▶ Activity:
Nothing belongs in the answer except the lines of the material that include "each".

▶ Given data:

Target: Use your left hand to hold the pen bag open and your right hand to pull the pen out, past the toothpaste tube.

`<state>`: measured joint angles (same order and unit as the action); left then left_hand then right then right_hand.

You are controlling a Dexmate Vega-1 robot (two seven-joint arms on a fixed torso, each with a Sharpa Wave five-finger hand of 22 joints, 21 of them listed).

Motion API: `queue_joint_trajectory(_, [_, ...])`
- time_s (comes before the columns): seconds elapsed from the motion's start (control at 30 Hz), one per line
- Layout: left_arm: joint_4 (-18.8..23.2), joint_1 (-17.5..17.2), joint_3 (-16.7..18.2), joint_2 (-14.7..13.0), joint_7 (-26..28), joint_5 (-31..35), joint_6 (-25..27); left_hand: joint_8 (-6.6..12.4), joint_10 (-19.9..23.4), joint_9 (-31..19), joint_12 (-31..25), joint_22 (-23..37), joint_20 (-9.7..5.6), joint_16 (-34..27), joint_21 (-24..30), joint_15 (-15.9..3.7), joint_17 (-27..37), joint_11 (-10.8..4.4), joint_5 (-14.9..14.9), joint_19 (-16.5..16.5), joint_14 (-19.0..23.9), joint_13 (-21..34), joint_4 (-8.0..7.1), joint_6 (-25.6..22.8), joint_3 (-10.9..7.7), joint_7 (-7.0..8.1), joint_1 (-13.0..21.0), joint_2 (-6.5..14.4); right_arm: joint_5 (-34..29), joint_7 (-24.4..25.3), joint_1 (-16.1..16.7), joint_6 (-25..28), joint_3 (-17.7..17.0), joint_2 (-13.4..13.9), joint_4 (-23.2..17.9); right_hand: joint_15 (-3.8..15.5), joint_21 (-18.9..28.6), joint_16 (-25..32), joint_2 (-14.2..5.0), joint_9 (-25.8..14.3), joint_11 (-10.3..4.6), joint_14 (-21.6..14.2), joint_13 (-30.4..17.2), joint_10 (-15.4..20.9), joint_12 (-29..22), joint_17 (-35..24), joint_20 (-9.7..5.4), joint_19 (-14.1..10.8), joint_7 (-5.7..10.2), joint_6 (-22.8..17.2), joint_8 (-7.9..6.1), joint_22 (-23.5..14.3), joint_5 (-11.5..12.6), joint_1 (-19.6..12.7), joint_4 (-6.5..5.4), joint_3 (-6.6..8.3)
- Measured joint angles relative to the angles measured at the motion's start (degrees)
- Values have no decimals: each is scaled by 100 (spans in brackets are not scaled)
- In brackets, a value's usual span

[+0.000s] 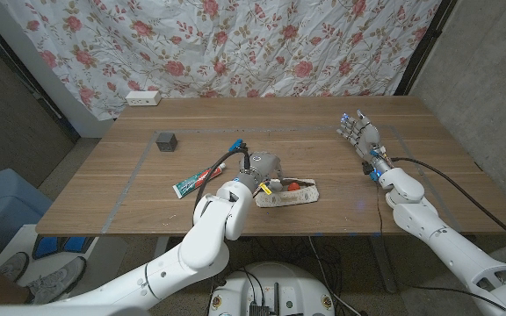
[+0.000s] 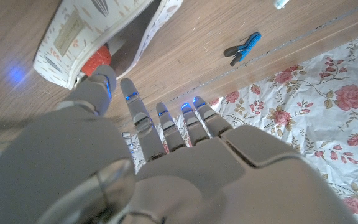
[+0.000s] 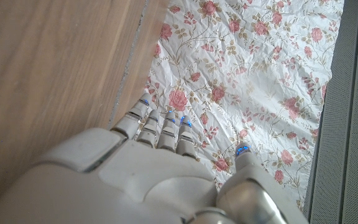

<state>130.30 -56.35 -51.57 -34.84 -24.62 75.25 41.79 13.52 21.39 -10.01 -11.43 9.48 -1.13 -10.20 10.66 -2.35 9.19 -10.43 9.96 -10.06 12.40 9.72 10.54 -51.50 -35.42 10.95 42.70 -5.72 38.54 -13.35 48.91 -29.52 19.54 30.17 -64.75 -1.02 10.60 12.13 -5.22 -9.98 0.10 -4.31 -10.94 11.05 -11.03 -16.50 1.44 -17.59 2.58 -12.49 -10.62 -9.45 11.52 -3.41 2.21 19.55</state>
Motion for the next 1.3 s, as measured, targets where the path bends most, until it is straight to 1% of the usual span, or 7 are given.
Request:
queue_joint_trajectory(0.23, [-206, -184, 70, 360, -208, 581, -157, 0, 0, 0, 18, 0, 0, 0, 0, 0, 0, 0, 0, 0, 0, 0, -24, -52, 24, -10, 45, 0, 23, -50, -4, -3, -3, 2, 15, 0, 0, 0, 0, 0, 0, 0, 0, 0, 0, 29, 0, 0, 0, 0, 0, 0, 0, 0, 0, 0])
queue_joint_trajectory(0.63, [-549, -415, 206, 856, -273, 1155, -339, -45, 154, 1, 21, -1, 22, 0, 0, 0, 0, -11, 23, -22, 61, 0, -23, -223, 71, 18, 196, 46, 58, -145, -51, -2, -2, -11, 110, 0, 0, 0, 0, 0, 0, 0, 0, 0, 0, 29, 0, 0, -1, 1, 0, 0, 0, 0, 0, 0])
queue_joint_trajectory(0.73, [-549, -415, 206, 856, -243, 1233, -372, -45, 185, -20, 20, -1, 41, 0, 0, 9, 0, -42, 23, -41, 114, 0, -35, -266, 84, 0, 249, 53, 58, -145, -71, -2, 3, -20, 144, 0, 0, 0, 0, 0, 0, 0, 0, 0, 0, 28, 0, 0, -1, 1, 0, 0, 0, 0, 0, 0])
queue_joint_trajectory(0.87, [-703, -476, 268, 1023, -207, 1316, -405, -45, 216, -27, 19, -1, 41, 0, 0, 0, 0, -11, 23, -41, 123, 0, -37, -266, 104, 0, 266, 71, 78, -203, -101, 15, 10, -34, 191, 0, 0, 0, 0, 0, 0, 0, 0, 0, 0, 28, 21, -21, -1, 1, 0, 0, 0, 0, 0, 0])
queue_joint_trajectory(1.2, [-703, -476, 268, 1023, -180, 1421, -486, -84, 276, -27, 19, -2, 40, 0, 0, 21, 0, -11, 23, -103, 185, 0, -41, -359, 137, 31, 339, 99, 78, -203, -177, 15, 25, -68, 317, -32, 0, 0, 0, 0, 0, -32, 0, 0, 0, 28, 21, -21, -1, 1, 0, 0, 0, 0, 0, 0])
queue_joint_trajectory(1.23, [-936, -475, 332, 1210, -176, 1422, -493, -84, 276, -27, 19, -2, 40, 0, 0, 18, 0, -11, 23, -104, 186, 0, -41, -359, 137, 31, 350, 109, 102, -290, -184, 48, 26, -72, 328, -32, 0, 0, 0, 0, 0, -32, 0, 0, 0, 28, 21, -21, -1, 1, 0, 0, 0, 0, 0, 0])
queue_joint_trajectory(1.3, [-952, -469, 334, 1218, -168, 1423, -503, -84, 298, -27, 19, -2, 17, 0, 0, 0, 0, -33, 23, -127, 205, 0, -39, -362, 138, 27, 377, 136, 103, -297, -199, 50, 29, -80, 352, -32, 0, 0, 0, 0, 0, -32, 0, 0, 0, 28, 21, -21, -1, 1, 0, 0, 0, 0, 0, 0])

▶ Result of this task:
You are controlling a Dexmate Vega-1 robot (two seven-joint arms on a fixed torso, each with a Sharpa Wave five-finger hand of 22 joints, 21 of them listed).
- Values have no decimals: each is scaled by 100 (spans in brackets are not scaled)

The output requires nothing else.